Oxygen (O2) homeostasis is an indispensable requirement of eukaryotes. O2 concentration in cellular milieu is defined as normoxia (∼21% O2), physoxia (∼1-13% O2) or hypoxia (∼0.1-1% O2). Hypoxia, a striking micro-environmental feature in tumorigenesis, is countered by tumor cells via induction of O2 governed transcription factor, hypoxia inducible factor-1 (HIF-1). Post discovery, HIF-1 has emerged as a promising anticancer therapeutic target during the last two decades. Recent reports have highlighted that enhanced levels of HIF-1 correlate with tumor metastasis leading to poor patient prognosis.


A systematic search in PubMed and SciFinder for the literature on HIF-1 biology and therapeutic importance in cancer was carried out.


This review highlights the initial description as well as the recent insights into HIF-1 biology and regulation. We have focused on emerging data regarding varied classes of HIF-1 target genes affecting various levels of crosstalk among tumorigenic pathways. We have emphasized on the fact that HIF-1 acts as a networking hub coordinating activities of multiple signaling molecules influencing tumorigenesis. Emerging evidences indicate role of many HIF-induced proteomic and genomic alterations in malignant progression by mediating a myriad of genes stimulating angiogenesis, anaerobic metabolism and survival of cancer cells in O2-deficient microenvironment.
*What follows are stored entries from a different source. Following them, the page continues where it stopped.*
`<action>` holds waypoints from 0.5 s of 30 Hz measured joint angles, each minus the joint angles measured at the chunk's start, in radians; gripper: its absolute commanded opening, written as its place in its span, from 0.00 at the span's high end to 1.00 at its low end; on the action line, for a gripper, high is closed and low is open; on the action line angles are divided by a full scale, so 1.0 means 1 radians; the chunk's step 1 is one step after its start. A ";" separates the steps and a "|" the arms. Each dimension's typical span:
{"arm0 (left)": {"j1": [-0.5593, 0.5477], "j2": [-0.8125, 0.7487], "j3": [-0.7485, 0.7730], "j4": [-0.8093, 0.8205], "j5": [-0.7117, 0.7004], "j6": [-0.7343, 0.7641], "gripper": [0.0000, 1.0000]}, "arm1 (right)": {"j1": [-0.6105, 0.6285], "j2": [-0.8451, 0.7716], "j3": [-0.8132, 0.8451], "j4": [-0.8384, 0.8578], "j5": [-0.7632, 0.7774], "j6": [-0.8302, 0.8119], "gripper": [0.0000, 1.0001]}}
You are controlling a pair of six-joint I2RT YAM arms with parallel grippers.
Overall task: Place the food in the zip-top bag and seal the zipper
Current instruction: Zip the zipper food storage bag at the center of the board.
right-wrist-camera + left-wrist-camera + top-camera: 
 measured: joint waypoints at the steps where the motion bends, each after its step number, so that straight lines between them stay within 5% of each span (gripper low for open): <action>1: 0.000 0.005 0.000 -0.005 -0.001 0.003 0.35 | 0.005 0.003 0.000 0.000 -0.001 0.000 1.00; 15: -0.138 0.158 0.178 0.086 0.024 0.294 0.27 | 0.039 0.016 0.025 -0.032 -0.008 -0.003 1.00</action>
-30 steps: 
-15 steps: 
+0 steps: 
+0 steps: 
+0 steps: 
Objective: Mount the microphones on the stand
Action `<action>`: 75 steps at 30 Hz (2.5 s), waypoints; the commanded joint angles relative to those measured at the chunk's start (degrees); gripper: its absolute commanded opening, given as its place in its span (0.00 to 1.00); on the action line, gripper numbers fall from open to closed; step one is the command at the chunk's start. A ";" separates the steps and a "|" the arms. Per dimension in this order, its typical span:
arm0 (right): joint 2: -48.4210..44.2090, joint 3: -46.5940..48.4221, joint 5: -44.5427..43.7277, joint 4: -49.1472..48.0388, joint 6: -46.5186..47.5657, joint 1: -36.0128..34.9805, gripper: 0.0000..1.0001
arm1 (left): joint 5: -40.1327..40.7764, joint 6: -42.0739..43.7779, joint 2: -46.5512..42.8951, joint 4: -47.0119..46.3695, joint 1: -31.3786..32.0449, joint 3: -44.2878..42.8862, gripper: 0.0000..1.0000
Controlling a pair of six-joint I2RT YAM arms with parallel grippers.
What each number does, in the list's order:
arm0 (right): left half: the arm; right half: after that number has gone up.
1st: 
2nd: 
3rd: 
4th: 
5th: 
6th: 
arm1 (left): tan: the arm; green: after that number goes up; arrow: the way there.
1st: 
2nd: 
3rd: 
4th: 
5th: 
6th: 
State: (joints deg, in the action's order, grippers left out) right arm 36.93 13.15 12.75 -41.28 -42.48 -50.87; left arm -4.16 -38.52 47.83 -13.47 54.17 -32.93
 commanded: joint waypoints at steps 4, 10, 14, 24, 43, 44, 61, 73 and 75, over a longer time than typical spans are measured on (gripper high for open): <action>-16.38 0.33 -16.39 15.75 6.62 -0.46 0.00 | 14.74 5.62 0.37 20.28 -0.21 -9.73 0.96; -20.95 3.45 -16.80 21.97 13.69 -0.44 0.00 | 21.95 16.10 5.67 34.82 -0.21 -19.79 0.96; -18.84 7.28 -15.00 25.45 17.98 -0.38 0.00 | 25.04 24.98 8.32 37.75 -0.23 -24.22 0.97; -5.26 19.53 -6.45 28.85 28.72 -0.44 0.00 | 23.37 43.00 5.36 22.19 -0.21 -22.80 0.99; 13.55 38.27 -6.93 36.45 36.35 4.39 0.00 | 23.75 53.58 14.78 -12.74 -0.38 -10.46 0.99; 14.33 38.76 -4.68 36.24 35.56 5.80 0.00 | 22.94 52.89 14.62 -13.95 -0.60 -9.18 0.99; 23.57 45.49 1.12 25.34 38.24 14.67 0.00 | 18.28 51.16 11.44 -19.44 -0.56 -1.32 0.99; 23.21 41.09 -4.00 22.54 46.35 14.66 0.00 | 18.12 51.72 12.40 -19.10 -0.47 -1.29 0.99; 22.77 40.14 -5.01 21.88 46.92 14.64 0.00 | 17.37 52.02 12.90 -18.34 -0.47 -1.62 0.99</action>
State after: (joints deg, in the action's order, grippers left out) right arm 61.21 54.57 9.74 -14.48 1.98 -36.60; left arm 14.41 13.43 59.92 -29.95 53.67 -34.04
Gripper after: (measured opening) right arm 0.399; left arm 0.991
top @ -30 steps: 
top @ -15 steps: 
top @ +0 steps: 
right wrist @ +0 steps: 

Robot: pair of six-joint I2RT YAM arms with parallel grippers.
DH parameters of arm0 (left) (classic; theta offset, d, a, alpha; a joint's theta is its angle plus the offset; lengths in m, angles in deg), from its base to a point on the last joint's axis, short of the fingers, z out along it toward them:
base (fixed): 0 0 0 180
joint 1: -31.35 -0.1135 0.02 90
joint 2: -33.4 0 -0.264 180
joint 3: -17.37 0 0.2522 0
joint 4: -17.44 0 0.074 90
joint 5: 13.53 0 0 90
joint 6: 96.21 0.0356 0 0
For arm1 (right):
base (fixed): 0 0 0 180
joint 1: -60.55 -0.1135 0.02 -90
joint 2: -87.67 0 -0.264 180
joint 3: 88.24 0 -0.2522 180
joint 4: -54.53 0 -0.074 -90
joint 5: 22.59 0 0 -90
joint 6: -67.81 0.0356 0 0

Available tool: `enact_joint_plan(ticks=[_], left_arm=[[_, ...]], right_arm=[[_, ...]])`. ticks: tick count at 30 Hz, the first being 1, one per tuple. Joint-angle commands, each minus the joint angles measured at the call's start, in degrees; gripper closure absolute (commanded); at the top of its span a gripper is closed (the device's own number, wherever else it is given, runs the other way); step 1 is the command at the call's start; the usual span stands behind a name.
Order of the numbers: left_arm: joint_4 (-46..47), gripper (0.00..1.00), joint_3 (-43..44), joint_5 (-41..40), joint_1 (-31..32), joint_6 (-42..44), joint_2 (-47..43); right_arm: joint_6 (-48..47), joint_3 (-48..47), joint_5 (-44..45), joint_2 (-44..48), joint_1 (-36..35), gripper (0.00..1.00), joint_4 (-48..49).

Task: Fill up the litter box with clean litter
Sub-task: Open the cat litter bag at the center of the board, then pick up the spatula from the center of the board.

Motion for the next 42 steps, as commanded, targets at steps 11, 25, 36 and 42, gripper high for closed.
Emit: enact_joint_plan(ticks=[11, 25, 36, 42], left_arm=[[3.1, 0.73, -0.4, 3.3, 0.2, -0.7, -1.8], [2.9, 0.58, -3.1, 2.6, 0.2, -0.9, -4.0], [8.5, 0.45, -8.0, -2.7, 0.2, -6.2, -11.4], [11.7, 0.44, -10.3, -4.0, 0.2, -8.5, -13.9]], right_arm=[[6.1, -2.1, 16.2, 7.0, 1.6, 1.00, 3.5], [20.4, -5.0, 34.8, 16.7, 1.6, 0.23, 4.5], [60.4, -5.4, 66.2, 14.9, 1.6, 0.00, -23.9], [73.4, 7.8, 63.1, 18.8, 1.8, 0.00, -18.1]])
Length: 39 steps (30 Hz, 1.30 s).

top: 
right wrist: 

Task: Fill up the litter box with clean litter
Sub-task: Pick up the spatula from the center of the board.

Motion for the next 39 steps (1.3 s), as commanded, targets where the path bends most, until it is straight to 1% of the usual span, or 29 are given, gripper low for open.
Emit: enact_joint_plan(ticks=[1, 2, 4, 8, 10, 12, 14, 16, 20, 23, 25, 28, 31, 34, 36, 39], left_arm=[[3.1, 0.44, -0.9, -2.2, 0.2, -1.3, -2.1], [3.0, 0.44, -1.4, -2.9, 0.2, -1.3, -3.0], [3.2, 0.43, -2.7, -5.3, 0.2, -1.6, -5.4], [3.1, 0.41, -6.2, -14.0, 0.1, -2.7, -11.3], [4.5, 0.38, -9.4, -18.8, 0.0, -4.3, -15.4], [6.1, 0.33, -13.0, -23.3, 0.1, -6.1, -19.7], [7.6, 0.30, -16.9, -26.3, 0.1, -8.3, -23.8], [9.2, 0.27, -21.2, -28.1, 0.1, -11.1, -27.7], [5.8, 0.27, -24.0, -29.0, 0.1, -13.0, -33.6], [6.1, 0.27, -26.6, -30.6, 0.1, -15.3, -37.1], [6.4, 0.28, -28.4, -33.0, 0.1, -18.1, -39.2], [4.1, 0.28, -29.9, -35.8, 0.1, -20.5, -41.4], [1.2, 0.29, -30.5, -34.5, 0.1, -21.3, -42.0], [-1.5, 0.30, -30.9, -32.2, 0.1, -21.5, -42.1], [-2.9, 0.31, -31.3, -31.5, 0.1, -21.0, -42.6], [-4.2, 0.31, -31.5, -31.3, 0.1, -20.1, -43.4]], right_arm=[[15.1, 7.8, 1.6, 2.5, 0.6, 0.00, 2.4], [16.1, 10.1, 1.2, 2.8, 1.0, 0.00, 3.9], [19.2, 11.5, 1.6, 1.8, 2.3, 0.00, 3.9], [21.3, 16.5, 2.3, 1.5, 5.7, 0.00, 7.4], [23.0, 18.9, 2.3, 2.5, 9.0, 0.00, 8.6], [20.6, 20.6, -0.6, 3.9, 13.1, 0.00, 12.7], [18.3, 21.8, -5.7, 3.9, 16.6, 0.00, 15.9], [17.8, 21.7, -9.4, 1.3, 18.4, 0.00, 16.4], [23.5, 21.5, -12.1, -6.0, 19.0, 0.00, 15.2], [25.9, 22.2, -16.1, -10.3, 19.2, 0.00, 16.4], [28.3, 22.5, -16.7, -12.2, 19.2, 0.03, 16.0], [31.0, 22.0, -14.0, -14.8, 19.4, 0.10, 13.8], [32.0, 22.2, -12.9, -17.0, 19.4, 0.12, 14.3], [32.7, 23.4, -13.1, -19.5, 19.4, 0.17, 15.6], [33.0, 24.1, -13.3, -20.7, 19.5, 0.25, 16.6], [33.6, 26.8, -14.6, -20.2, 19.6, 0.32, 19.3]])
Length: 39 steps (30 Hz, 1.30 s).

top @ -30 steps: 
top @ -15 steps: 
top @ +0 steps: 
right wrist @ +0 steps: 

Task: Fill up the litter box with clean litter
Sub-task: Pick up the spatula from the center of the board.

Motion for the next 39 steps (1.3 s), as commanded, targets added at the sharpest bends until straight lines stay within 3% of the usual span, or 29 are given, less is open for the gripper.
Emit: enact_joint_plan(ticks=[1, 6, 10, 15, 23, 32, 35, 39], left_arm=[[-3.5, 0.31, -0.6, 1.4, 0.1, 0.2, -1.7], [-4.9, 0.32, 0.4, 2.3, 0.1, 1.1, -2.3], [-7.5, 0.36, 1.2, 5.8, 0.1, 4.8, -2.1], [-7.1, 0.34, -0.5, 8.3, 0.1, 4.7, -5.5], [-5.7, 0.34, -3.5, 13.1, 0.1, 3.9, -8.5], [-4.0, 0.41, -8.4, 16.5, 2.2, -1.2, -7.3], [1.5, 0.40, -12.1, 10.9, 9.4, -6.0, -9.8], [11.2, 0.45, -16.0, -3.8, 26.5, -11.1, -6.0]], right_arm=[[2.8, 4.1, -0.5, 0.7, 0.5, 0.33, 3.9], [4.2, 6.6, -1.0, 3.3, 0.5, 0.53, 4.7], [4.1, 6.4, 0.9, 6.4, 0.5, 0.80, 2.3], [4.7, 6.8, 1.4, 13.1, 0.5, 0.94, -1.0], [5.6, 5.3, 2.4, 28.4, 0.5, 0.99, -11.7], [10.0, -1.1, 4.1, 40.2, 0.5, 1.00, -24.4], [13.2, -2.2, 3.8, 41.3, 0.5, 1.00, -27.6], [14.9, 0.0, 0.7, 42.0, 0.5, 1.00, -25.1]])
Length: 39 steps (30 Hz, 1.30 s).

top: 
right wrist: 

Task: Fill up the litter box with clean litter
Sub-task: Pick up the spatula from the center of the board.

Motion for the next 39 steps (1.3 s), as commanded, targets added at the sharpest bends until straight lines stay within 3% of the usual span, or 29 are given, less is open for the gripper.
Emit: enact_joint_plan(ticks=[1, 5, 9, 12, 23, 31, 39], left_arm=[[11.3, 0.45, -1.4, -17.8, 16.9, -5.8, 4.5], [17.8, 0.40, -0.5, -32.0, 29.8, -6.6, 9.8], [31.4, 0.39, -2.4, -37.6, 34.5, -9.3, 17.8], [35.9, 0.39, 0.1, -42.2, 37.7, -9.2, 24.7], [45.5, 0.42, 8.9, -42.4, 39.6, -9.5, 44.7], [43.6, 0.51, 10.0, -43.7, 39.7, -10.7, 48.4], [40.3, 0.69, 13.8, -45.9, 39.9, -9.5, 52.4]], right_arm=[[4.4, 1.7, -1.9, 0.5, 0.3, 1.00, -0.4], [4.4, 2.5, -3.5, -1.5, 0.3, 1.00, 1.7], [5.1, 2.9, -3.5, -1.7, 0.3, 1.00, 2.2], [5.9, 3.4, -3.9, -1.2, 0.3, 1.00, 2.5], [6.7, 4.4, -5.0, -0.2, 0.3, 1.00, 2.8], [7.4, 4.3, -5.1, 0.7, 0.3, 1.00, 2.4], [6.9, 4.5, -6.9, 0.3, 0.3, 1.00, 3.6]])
Better understanding of the crucial role of HIF-1 in carcinogenesis could offer promising new avenues to researchers and aid in elucidating various open issues regarding the use of HIF-1 as an anticancer therapeutic target. In spite of large efforts in this field, many questions still remain unanswered. Hence, future investigations are necessary to devise, assess and refine methods for translating previous research efforts into novel clinical practices in cancer treatment.